■ Your instructions: The required output is all lines below that contain the word "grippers".

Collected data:

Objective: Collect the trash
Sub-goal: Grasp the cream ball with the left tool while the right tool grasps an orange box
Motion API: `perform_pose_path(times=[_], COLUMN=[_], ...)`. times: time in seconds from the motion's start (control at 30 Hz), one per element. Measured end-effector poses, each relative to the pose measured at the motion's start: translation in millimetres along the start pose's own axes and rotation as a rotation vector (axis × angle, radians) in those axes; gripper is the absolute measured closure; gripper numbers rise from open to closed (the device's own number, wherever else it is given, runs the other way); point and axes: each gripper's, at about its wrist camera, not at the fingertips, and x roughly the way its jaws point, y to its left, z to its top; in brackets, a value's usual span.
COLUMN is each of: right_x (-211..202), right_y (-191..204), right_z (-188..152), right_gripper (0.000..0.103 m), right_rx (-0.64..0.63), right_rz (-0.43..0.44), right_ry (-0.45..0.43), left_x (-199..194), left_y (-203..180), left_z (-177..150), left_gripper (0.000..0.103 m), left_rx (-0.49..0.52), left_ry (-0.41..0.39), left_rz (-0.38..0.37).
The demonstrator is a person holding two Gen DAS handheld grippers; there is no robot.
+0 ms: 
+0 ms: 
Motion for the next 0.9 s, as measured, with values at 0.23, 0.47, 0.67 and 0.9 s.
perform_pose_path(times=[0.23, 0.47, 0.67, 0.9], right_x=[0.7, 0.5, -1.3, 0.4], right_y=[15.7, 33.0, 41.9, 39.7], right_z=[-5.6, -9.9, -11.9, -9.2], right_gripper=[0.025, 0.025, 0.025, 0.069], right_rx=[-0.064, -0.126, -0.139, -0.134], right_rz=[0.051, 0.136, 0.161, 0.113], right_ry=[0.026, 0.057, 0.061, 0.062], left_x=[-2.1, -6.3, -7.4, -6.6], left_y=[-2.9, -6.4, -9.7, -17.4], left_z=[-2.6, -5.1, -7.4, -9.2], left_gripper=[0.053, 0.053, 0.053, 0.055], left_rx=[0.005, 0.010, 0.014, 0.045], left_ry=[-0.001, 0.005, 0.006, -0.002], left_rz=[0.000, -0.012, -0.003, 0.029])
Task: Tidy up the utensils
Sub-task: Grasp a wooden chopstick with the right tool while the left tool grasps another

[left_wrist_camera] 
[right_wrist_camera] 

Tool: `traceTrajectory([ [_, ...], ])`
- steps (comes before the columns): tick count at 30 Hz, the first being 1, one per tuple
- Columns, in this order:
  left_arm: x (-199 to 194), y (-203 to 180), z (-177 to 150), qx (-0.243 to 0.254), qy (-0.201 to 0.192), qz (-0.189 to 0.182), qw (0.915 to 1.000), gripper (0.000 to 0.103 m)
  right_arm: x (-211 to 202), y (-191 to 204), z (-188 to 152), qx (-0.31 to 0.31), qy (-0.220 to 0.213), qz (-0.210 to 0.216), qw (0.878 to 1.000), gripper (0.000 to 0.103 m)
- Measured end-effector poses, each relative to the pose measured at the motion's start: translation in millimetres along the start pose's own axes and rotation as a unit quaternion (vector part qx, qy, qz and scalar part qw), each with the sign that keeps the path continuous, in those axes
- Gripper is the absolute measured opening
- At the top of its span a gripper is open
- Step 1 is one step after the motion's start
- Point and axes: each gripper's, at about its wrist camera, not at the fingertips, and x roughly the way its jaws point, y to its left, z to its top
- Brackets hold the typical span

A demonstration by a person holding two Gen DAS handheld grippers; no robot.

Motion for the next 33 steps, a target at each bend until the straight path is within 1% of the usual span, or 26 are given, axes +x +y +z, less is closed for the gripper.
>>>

■ Answer to this exercise:
The demonstrator is a person holding two Gen DAS handheld grippers; there is no robot.
A demonstration by a person holding two Gen DAS handheld grippers; no robot.

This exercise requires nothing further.